Exercise directions: Give back, unchanged, each line from the one containing "Put a point on each instance of the white robot" through the last line of the entries below.

[Source data]

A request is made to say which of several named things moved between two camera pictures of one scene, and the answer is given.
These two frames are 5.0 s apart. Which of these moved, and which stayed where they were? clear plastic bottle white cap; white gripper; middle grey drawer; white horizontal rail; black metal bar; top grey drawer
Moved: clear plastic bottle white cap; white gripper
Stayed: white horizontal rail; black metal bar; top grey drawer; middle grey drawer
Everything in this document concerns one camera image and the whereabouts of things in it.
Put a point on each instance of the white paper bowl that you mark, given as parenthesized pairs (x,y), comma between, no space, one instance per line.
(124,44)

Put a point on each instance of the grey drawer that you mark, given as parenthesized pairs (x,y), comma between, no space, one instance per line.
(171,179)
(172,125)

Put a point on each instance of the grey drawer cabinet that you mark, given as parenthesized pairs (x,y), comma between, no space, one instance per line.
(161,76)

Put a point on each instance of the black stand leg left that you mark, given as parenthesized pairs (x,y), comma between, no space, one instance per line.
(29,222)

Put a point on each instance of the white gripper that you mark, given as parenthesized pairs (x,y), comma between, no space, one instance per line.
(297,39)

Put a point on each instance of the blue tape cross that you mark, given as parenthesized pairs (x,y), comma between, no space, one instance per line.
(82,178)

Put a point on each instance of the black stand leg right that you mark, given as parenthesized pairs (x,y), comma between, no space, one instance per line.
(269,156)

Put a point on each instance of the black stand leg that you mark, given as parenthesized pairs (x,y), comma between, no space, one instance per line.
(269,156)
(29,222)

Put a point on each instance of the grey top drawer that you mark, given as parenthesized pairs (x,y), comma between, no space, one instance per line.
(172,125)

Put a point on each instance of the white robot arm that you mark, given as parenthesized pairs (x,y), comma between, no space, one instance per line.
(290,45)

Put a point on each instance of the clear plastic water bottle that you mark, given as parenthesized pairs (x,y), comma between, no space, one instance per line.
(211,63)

[/Source data]

Reply:
Put a point on each instance of the white robot arm that you mark, given as parenthesized pairs (x,y), comma between, no space, one instance per line.
(290,45)

Put a point on each instance of the clear plastic water bottle that you mark, given as parenthesized pairs (x,y), comma between, no space, one instance per line.
(211,63)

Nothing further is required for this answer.